Task directions:
The records appear below. Report how many of their lines contain the word "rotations", giving the number alone.

--- Data Enclosed Below ---

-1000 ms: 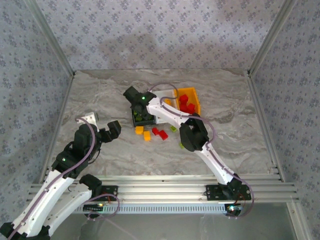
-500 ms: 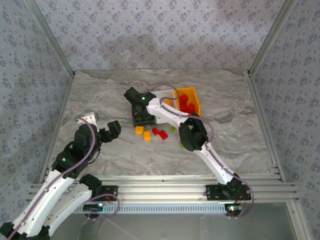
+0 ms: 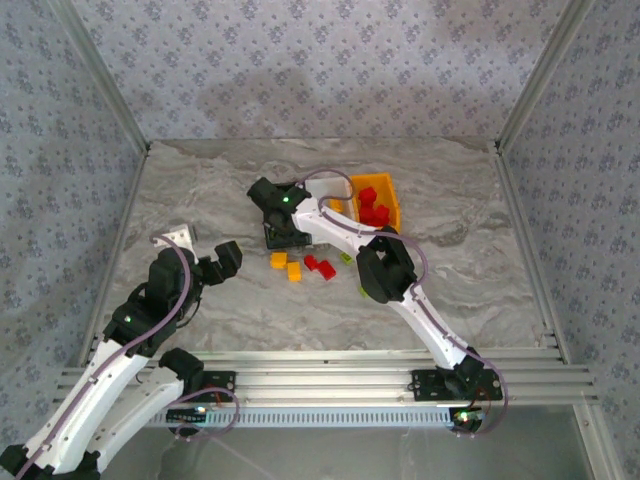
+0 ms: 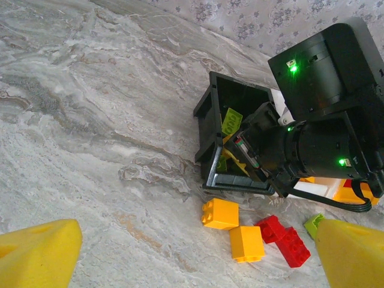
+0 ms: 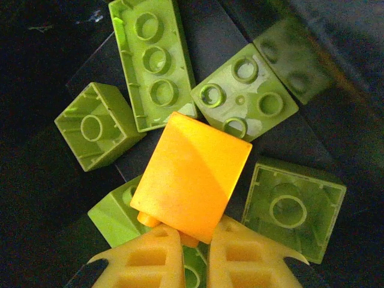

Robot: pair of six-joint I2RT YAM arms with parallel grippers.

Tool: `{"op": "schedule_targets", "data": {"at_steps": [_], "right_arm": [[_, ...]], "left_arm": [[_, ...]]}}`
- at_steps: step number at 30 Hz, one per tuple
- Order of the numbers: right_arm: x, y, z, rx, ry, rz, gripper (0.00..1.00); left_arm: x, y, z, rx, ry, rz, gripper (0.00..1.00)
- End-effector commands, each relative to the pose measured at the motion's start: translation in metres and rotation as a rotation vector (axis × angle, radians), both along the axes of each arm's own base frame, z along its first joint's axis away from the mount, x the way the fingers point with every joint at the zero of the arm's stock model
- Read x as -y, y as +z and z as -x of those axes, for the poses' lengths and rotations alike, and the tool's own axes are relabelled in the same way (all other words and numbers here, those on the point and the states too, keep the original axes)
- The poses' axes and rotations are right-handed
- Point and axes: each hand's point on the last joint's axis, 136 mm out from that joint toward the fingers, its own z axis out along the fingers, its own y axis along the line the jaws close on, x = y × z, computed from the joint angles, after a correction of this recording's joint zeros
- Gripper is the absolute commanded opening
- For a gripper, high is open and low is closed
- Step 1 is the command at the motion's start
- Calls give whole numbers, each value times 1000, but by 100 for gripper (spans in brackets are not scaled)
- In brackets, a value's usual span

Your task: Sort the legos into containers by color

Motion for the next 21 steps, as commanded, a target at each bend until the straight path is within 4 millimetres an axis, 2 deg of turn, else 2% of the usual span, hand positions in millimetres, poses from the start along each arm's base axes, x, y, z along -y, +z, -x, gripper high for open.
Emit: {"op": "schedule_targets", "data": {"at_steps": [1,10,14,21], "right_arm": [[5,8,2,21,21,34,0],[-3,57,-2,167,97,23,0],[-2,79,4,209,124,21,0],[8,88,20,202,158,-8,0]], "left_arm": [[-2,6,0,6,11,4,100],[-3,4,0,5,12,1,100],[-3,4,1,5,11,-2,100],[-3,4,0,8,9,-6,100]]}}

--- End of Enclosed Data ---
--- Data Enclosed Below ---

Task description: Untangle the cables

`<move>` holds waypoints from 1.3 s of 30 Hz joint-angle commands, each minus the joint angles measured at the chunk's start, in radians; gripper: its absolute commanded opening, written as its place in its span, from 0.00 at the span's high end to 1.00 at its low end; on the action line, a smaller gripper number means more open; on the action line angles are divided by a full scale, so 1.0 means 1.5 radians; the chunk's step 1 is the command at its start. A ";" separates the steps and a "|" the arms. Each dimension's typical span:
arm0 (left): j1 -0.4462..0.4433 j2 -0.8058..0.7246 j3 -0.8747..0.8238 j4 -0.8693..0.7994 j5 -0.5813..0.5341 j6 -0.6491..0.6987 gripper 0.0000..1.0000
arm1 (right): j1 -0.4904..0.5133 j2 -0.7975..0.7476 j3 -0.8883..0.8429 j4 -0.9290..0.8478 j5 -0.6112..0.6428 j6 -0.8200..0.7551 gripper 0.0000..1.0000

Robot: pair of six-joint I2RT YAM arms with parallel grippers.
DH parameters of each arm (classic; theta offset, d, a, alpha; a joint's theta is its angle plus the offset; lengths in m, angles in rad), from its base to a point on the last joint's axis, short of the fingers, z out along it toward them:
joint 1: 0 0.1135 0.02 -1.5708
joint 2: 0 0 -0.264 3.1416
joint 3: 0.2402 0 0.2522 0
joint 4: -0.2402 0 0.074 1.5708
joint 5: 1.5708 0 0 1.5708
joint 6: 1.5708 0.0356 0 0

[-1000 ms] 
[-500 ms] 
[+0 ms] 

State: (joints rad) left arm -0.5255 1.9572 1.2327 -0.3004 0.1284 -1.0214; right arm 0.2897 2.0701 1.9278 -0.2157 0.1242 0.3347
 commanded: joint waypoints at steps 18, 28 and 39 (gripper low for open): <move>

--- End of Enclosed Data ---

Output for this task:
2